In order to have the marionette’s responses not become predictable, each participant gesture is mapped to a set of possible marionette responses from which a single response is stochastically chosen. This one-to-many relationship is used because the goal of the interaction is not to generate an expected response, but to encourage and provoke continued interaction. This is in contrast to the typical interaction design goal of learnable and predictable interaction between user and interface. The perceived autonomy of this simple random behavior is also intended to provoke the human to perceive intelligence in the marionette: human social interaction is not predictable, and systems intending to provoke dialogic interaction should be similarly opaque.
To define a set of appropriate marionette response gestures to participant gestures, the design team envisioned the set of probable emotional states that could cause the participant to perform each gesture. Since the gesture selection process cannot interpret participants’ emotional states, the set of possible response actions was designed to cover all emotional states (such as surprised, shy or shocked) that were deemed probable causes. The cognitive model constructs a probability that participants would be in each emotional state, and selects a random gesture weighted by this probability distribution. This allowed the marionette to respond in a manner that responds to the most likely emotional state of the participant. As an example, a person who is bent over near the marionette is probably displaying curiosity or interest in it, which puts the marionette in the surprised, shocked or shirk state. Table 1 shows the mappings from each human gesture that the marionette can recognize to a list of possible marionette response gestures. Each gesture in Table 1 represents an emotional state and refers to one or more implementation on the marionette.

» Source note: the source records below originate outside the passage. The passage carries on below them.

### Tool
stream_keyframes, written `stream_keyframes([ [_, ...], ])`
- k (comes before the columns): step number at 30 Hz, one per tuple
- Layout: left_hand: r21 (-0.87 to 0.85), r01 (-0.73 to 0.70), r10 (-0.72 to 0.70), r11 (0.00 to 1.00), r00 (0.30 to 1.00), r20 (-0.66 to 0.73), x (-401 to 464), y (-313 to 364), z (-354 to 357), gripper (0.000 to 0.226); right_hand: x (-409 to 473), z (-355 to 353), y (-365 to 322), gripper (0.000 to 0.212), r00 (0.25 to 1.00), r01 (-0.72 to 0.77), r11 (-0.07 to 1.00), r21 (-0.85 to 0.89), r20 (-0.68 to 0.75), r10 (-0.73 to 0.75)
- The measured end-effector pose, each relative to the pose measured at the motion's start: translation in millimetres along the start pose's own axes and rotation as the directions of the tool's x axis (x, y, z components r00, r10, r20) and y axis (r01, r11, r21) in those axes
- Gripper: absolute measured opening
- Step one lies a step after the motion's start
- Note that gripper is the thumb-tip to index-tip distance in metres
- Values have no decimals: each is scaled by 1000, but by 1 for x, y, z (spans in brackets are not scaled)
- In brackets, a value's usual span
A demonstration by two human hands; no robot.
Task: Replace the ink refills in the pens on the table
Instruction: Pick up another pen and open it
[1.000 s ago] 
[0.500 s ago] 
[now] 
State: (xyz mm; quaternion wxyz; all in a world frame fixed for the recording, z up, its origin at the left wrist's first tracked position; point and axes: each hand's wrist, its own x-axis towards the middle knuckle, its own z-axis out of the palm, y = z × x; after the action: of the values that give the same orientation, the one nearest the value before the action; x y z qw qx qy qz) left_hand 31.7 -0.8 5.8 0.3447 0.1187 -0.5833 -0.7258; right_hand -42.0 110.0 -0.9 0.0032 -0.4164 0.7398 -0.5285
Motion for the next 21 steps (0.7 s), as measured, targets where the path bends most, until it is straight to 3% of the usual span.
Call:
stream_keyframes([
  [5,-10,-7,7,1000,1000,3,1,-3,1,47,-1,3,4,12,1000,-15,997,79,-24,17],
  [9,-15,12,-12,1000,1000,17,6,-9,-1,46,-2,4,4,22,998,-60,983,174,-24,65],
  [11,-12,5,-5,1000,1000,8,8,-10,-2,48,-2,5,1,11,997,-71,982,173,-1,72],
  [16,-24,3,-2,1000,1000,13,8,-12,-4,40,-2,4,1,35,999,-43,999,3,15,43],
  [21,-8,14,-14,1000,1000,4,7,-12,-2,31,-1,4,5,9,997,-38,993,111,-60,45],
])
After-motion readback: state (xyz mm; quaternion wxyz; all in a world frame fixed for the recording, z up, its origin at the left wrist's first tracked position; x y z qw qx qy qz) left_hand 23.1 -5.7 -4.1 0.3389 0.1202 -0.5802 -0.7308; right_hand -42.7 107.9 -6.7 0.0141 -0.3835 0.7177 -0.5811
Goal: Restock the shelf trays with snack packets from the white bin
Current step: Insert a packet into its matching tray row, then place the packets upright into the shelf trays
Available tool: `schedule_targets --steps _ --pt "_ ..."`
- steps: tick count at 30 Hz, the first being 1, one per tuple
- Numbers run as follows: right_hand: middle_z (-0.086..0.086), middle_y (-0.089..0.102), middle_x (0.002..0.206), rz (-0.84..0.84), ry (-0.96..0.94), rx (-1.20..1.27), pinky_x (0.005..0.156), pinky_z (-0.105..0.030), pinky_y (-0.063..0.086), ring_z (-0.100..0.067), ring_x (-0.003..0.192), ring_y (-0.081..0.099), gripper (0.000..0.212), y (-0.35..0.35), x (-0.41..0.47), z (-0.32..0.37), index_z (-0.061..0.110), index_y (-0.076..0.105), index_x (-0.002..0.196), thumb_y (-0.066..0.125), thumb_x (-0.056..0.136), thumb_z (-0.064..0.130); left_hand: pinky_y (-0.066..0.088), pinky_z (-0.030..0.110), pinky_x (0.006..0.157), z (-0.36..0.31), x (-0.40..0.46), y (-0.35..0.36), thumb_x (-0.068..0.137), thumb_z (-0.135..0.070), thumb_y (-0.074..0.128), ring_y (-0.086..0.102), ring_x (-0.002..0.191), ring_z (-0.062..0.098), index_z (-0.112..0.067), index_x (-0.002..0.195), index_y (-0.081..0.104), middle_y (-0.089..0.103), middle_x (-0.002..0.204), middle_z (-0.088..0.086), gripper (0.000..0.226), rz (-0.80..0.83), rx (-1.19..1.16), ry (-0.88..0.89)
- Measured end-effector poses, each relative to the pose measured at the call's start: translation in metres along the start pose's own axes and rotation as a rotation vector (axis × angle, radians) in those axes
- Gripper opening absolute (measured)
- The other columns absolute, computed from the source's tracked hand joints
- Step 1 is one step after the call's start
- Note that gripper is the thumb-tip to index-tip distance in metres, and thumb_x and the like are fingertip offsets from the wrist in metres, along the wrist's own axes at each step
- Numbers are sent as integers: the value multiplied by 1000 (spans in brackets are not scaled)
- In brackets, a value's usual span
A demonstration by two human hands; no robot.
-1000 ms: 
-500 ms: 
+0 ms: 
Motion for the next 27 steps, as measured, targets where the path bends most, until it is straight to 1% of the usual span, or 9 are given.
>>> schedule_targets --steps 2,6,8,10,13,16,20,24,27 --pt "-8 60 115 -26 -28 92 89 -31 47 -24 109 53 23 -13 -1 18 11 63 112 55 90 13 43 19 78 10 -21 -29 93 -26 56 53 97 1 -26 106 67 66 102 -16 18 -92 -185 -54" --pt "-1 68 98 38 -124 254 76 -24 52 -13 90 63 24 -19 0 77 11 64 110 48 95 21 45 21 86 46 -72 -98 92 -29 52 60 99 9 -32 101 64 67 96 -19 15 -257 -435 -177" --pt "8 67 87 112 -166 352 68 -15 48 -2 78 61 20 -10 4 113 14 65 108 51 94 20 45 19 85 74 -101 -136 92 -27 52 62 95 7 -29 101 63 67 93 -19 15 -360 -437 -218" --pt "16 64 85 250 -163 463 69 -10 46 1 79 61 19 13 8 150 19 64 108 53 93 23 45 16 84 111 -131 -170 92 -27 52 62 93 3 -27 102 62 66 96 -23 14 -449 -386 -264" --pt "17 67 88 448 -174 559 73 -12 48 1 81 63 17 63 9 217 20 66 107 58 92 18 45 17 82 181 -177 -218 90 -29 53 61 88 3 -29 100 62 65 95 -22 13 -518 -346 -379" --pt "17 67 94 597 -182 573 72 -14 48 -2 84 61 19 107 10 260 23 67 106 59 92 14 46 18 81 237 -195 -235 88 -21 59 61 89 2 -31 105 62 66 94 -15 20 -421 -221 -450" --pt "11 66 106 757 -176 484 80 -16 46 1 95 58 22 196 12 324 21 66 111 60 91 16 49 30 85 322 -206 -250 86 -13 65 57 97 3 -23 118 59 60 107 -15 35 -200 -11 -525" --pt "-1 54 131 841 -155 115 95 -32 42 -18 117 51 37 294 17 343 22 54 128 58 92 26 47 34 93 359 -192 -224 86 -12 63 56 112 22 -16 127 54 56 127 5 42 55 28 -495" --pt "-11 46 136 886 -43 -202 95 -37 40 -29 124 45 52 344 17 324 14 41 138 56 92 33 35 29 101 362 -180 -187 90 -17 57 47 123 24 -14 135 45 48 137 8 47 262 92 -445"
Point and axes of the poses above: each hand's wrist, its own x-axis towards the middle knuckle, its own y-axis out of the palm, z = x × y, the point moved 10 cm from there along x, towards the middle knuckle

The marionette gesture selection component is also responsible for deciding which participant is the current focus of the marionette’s attention. Participant interestingness is based on continued engagement (measured by amount of body movement) and the order that people approached the marionette. The marionette attends to the participant it perceives to be the most interesting, and rotates to follow their position. From the gesture elicitation study and participant interviews, it was determined that eye contact was the most important feature to participants, and resulted in the highest level of engagement. If a person was behind the marionette and no one was present in front, the marionette rotates to face them, allowing gestural interaction to continue.
The gestures of the marionette were divided into two categories based on its responsiveness. The first category is a set of “regular” gestures that are selected in response to participants’ gestures, and the second one is a set of “idle” movements that are selected when no one interacts with the marionette for a defined amount of time. If no participants are detected the gesture selection component triggers an idle state, during which the marionette performs subtle gestures in an attempt to engage anyone present but not detectable by its perceptual system (due to the limited range or field of view of the Kinect sensors). Idle movements are actions that are short in terms of execution time, and are subtle movements designed to engage people to interact. This ensures the marionette is not still for lengthy periods.